Tuesday, April 30, 2013

These Happy Golden Moments

The title, of course, is a modification of one of my favorite book titles, "These Happy Golden Years" by Laura Ingalls Wilder.  I hope some day I'll have a whole golden year, but for now, golden moments are enough, and last night, I had two of them, the kind of moments I think of in my head as movie-ending moments---moments that if you wanted to show a happy ending, you could freeze my life at, and you'd have one.  Life doesn't freeze like that, but that probably makes the moments even more of a treasure.

Movie-ending moment one----Freddy and Janey are playing in the back yard.  Freddy is fooling around with a long stick---balancing it on one hand, and then one finger.  Janey is watching him with admiration, really paying attention to him, with the kind of look that younger siblings get when their older siblings do something that looks amazing to them.  I am sitting watching them.  The sun is low in the sky, and it hits a point where it lights up both Freddy and Janey's hair---Freddy's curly mop and Janey's blond straight tresses.  For an instant, they both look like they are lit up from within, a flash-bulb scene of childhood and happiness.

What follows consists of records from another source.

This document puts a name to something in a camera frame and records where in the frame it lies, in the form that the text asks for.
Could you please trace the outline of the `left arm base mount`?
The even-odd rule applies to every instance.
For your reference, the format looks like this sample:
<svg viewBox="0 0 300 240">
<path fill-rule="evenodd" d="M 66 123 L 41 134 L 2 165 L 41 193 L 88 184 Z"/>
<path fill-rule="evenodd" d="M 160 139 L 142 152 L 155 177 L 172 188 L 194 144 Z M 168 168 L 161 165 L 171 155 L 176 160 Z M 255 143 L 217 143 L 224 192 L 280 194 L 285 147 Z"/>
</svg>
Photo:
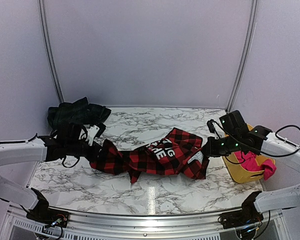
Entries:
<svg viewBox="0 0 300 240">
<path fill-rule="evenodd" d="M 51 227 L 67 227 L 69 220 L 69 212 L 46 208 L 39 211 L 27 210 L 26 217 L 30 220 L 43 223 L 45 228 Z"/>
</svg>

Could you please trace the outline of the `red black plaid shirt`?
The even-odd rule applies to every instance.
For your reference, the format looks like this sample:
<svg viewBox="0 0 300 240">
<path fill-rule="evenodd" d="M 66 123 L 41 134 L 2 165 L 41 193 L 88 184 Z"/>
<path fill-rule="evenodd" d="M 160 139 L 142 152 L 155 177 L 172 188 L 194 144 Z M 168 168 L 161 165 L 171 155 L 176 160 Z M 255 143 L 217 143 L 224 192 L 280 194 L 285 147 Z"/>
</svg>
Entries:
<svg viewBox="0 0 300 240">
<path fill-rule="evenodd" d="M 160 176 L 182 173 L 190 179 L 204 180 L 209 159 L 203 156 L 202 143 L 200 136 L 178 128 L 131 151 L 118 150 L 106 139 L 98 156 L 89 164 L 92 169 L 114 176 L 127 172 L 131 184 L 138 181 L 141 173 Z"/>
</svg>

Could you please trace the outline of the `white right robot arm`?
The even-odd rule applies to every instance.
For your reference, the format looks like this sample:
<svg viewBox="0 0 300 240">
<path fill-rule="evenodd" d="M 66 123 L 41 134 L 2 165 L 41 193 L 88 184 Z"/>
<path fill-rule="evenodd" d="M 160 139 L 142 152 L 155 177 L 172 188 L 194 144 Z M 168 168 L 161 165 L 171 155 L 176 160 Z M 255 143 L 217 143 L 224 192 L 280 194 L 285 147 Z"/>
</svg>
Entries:
<svg viewBox="0 0 300 240">
<path fill-rule="evenodd" d="M 214 120 L 208 121 L 207 125 L 212 133 L 215 131 L 215 124 L 225 133 L 225 137 L 208 137 L 207 143 L 202 148 L 203 156 L 221 157 L 237 151 L 250 151 L 279 160 L 300 173 L 300 144 L 292 143 L 261 125 L 249 130 L 238 110 L 220 117 L 218 123 Z M 250 205 L 238 211 L 237 219 L 242 224 L 248 224 L 256 217 L 257 212 L 297 207 L 300 207 L 300 184 L 257 193 Z"/>
</svg>

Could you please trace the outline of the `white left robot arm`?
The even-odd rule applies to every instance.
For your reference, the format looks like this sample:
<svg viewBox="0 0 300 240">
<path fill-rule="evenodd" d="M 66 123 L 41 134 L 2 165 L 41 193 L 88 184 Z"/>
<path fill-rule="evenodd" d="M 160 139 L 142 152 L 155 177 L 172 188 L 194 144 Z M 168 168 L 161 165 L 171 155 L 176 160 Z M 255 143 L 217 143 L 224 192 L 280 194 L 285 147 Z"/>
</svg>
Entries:
<svg viewBox="0 0 300 240">
<path fill-rule="evenodd" d="M 101 146 L 89 144 L 85 140 L 70 138 L 53 138 L 51 136 L 36 136 L 32 140 L 0 142 L 0 167 L 17 163 L 52 162 L 74 156 L 84 157 L 88 161 L 95 160 Z M 47 223 L 53 218 L 53 211 L 45 204 L 39 203 L 39 194 L 0 176 L 0 199 L 21 205 L 33 210 L 41 222 Z"/>
</svg>

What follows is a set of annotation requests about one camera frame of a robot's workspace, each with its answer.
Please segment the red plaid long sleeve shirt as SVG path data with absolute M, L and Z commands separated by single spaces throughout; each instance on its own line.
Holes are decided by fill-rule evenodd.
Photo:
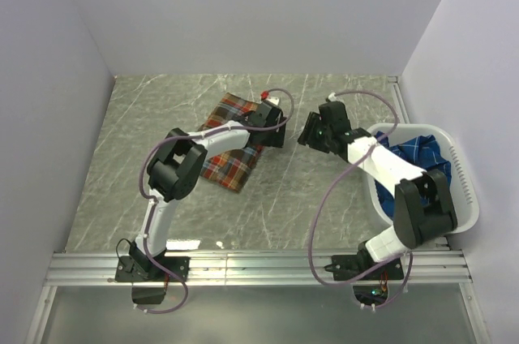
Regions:
M 199 131 L 219 127 L 242 114 L 255 111 L 258 104 L 226 93 L 213 109 Z M 263 151 L 260 145 L 249 145 L 211 157 L 205 161 L 200 176 L 209 182 L 239 193 L 247 183 Z

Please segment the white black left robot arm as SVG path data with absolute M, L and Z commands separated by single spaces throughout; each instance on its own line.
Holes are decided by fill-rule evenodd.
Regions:
M 205 161 L 251 145 L 282 147 L 290 118 L 278 104 L 265 100 L 256 110 L 218 127 L 197 132 L 175 128 L 152 149 L 139 173 L 147 212 L 129 251 L 138 275 L 153 281 L 162 274 L 167 228 L 180 200 L 197 184 Z

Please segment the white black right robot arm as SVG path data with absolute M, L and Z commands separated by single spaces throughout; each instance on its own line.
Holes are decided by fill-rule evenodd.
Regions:
M 447 176 L 415 166 L 368 131 L 353 129 L 342 102 L 329 101 L 309 113 L 298 143 L 356 165 L 393 197 L 392 225 L 362 243 L 357 252 L 358 271 L 365 278 L 378 277 L 386 260 L 457 228 Z

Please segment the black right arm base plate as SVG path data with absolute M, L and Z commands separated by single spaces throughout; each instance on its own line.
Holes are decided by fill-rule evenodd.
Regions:
M 353 255 L 333 255 L 331 263 L 327 264 L 324 270 L 332 274 L 335 282 L 350 280 L 365 271 Z M 362 281 L 402 280 L 404 276 L 401 260 L 394 259 L 363 277 Z

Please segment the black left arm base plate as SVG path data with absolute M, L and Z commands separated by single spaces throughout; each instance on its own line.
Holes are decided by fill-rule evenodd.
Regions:
M 187 279 L 190 258 L 186 256 L 166 257 L 159 264 L 174 273 L 182 280 Z M 121 256 L 116 267 L 114 280 L 116 282 L 162 282 L 166 272 L 158 268 L 148 259 L 137 261 L 131 256 Z

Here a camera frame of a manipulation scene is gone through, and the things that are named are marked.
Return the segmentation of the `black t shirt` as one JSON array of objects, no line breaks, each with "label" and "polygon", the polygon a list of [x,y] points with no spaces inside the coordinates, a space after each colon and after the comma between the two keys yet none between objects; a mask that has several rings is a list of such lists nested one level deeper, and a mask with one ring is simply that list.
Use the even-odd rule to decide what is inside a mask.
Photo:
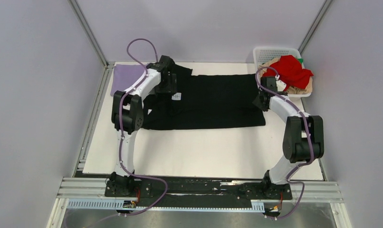
[{"label": "black t shirt", "polygon": [[253,104],[259,90],[254,74],[196,75],[175,65],[177,93],[144,99],[147,130],[226,129],[264,126],[262,110]]}]

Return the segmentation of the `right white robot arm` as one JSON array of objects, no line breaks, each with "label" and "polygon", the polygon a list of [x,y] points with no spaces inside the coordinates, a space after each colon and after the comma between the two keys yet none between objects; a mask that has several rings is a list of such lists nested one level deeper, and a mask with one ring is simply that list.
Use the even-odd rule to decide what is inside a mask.
[{"label": "right white robot arm", "polygon": [[323,157],[324,120],[301,110],[286,93],[279,92],[274,76],[256,76],[255,79],[259,94],[253,104],[263,112],[274,112],[285,123],[283,155],[268,171],[269,180],[261,185],[262,194],[271,199],[280,193],[280,185],[289,184],[290,178],[301,167]]}]

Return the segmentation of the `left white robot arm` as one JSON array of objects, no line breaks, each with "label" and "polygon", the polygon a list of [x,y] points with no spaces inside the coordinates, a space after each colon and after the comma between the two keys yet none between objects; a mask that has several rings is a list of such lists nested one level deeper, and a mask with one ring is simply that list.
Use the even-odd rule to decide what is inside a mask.
[{"label": "left white robot arm", "polygon": [[148,95],[177,93],[174,66],[172,58],[161,56],[158,62],[145,65],[144,72],[131,86],[114,93],[111,121],[118,135],[118,158],[108,183],[124,196],[135,192],[134,146],[144,122],[143,101]]}]

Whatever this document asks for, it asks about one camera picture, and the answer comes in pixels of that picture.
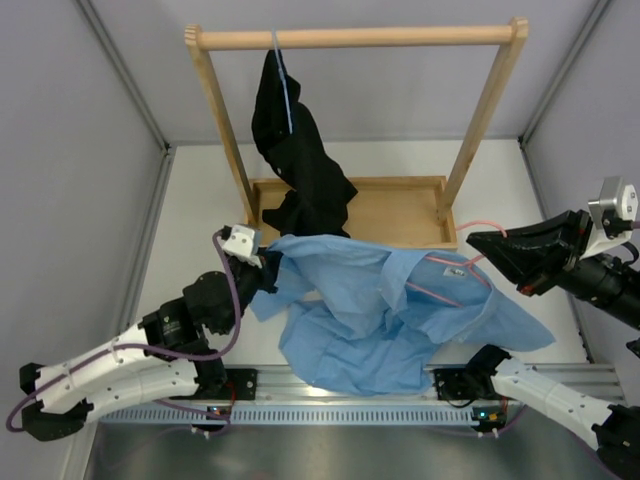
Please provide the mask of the pink plastic hanger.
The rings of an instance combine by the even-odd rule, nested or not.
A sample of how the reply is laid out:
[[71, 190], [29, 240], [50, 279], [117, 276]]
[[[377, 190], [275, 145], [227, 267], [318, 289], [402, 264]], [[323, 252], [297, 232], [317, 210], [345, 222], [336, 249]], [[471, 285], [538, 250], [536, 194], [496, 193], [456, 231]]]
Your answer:
[[476, 269], [477, 263], [484, 259], [483, 254], [479, 254], [470, 259], [462, 261], [452, 261], [448, 257], [438, 257], [428, 254], [424, 260], [427, 263], [442, 267], [442, 272], [436, 275], [434, 280], [415, 281], [412, 277], [408, 279], [406, 285], [417, 292], [430, 296], [446, 305], [463, 308], [464, 304], [460, 299], [468, 299], [468, 294], [460, 294], [458, 290], [471, 287], [472, 290], [483, 287], [491, 291], [492, 284], [482, 272]]

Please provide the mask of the light blue shirt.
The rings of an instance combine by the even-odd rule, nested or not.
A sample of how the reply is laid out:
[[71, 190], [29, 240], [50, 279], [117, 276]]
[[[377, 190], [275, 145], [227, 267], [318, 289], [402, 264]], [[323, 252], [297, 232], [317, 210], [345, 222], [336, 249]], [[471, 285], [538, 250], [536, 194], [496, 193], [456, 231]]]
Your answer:
[[338, 236], [285, 236], [270, 246], [282, 256], [275, 294], [259, 292], [251, 309], [260, 321], [285, 313], [279, 349], [308, 385], [363, 396], [417, 394], [429, 388], [426, 367], [444, 345], [495, 345], [517, 352], [545, 348], [553, 334], [505, 296], [471, 287], [463, 308], [410, 289], [434, 280], [442, 267], [428, 254]]

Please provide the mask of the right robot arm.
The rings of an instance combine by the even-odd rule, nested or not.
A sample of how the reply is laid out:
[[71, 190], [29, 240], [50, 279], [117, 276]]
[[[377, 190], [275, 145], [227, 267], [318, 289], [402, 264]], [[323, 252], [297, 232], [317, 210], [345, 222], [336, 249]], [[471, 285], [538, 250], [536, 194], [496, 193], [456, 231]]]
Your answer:
[[[528, 227], [474, 232], [467, 242], [526, 296], [559, 287], [632, 327], [639, 326], [639, 272], [605, 251], [592, 253], [589, 213], [567, 211]], [[479, 398], [521, 402], [573, 433], [620, 479], [639, 476], [639, 409], [601, 400], [553, 380], [486, 345], [467, 363], [465, 384]]]

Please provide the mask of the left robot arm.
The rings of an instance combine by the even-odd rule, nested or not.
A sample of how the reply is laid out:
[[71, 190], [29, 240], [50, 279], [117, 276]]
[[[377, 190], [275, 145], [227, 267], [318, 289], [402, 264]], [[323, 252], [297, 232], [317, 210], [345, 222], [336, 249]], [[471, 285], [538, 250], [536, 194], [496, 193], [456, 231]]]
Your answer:
[[105, 344], [57, 365], [22, 366], [26, 397], [8, 430], [48, 442], [140, 404], [218, 397], [227, 381], [222, 358], [235, 346], [256, 293], [276, 292], [281, 258], [260, 250], [250, 264], [226, 255], [222, 271], [200, 275], [180, 297]]

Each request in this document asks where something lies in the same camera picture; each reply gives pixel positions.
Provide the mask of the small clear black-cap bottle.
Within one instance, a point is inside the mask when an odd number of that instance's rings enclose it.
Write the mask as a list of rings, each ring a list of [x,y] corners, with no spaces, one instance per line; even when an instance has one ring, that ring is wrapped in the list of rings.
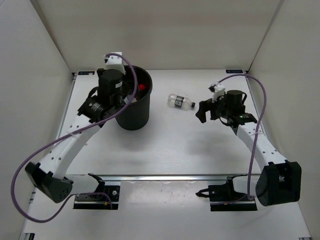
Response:
[[[171,93],[168,95],[167,105],[171,108],[189,111],[195,108],[196,103],[192,102],[188,97]]]

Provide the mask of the red-cap clear bottle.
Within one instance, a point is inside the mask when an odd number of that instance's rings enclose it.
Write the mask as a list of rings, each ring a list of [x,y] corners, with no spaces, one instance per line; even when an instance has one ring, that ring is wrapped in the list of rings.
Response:
[[[139,91],[145,91],[147,87],[141,83],[138,85],[138,88],[139,88]]]

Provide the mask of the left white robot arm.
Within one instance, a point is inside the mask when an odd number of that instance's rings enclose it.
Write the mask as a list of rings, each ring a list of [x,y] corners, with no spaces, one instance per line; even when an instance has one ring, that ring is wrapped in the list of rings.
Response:
[[[103,180],[92,174],[67,175],[67,169],[87,141],[103,126],[102,120],[114,115],[123,105],[124,70],[97,70],[98,86],[93,88],[78,109],[68,129],[70,137],[56,144],[38,163],[29,162],[25,171],[43,194],[55,203],[69,195],[87,193],[93,200],[105,194]]]

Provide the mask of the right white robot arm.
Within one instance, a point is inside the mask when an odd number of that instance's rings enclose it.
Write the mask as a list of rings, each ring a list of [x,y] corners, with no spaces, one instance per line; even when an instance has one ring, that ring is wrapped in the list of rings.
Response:
[[[263,206],[297,202],[301,193],[302,168],[297,162],[288,161],[259,130],[256,118],[246,112],[246,98],[247,94],[240,90],[229,90],[200,101],[195,114],[201,123],[207,121],[207,112],[210,112],[211,120],[226,120],[223,125],[230,127],[244,142],[261,170],[259,177],[230,177],[224,193],[230,200],[250,194]]]

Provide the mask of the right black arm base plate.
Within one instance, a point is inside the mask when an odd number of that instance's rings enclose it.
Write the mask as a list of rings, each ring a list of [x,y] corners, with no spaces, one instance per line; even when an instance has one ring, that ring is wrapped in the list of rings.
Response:
[[[227,176],[224,179],[208,181],[208,187],[195,195],[209,199],[211,212],[254,212],[257,211],[255,200],[249,200],[246,193],[235,191],[233,180],[246,179],[247,175]]]

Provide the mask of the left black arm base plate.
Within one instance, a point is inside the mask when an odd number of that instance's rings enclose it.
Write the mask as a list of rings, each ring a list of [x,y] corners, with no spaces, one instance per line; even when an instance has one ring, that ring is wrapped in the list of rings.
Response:
[[[119,180],[103,181],[103,188],[99,187],[95,192],[104,194],[77,195],[74,198],[75,210],[118,210],[120,200],[121,182]]]

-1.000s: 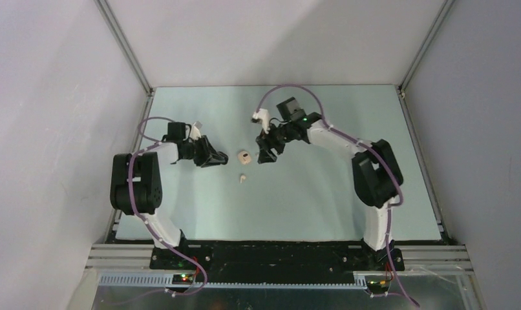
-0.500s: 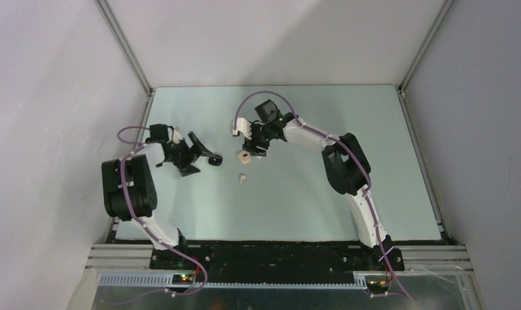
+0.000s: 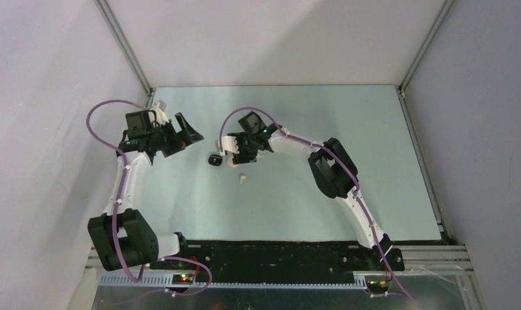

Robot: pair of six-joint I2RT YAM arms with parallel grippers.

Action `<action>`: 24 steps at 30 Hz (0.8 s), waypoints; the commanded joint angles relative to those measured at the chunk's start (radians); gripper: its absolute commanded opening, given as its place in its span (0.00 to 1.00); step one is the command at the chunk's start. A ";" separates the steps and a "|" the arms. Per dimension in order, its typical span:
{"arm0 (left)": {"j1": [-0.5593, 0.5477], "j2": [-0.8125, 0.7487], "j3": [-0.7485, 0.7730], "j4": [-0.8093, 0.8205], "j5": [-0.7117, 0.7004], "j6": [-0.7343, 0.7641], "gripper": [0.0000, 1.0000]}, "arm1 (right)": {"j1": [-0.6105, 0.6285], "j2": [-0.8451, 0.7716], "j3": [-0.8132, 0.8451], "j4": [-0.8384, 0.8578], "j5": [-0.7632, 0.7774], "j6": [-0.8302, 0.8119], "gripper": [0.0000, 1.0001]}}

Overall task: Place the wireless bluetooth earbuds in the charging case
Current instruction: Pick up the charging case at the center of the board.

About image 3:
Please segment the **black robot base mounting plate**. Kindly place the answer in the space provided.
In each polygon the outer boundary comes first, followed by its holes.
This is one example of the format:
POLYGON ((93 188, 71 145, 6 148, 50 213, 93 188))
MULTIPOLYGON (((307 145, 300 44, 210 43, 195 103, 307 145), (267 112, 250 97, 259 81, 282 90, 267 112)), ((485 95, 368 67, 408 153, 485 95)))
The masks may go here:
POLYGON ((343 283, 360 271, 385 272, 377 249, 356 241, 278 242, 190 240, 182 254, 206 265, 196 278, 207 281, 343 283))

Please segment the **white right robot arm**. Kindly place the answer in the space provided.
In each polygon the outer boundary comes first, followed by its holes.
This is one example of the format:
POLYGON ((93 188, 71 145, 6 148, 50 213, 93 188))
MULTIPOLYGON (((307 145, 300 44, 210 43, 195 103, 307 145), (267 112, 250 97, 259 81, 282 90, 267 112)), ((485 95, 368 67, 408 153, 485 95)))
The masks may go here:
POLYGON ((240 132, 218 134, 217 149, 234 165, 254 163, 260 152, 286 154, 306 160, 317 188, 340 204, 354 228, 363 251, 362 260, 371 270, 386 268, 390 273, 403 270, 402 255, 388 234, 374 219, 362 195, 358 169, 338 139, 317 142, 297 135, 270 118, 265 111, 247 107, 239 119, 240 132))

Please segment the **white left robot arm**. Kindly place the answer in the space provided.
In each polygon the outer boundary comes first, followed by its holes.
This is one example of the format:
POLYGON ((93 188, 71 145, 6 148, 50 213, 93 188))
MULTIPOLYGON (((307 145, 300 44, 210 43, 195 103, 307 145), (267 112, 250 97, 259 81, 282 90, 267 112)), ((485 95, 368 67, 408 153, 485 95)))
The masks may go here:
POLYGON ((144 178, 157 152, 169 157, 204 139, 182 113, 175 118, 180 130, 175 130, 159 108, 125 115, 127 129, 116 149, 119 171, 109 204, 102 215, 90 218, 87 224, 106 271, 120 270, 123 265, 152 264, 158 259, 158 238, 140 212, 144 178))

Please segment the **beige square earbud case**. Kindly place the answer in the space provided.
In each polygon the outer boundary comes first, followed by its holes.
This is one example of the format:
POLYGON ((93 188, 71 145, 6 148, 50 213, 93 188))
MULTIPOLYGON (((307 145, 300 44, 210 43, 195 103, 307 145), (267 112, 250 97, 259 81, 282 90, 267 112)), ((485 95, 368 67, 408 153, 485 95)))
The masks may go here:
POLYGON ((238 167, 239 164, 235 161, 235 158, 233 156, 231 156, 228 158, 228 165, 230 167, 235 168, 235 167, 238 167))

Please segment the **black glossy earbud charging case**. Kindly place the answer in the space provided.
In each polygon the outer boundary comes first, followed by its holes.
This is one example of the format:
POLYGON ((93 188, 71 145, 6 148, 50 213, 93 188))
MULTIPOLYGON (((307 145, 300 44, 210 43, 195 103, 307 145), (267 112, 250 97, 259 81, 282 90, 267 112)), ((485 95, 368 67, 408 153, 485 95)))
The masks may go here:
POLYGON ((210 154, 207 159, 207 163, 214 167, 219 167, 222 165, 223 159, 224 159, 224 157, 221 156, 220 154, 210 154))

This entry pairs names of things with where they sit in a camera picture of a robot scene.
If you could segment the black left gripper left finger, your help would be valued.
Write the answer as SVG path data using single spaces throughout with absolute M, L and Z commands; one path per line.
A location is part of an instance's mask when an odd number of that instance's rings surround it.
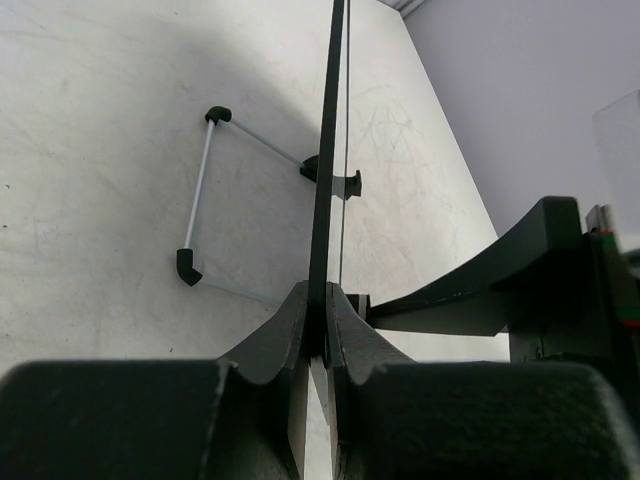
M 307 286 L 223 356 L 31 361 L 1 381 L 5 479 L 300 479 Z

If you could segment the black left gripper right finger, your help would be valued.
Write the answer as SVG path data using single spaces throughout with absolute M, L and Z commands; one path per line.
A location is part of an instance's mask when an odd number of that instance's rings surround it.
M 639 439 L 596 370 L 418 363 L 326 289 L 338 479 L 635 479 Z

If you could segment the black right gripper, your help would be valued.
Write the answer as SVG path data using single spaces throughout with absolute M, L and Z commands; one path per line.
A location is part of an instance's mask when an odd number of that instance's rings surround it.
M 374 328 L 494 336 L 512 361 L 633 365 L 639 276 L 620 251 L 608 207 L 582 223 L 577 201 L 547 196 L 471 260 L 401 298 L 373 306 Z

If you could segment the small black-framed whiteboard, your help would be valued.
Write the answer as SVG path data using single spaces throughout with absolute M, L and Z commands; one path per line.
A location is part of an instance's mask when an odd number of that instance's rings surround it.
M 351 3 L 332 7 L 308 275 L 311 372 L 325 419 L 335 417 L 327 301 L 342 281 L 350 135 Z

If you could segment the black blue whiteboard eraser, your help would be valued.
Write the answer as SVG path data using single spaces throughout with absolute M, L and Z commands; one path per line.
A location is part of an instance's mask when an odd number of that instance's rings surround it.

Movie-ending moment two---Janey comes up to me and says "Do you want teat?"  I am surprised.  We are mainly coffee people, although we have tea on occasion, and I had no idea she knew that word.  I ask her to show me the tea, and she goes to the kitchen and first points to the cold coffee in the coffeemaker.  I say "Oh, you want coffee?" and she then points up to a high shelf, where weeks ago we put 4 small teacups she had picked out at the thrift store we loved, bagged together.  We had washed them but then put them out of reach, as they were delicate, and hadn't mentioned them since.  I get them down, and she eagerly takes two and puts them on the table, and leads me back over to the coffee, saying "Would you like some tea?" and finally the dense me gets it.  She wants to have a tea party.  I pour some cold coffee in both teacups, and she hands one to me, politely saying "Would you care for tea?"  I take my cup, she takes hers, and then raises it to me and says "Cheers!  Salute!"  We toast, and we take a sip---hers not actually reaching her mouth, as for the first time, we are playing a pretend game.  We are having a tea party.  And I am crying.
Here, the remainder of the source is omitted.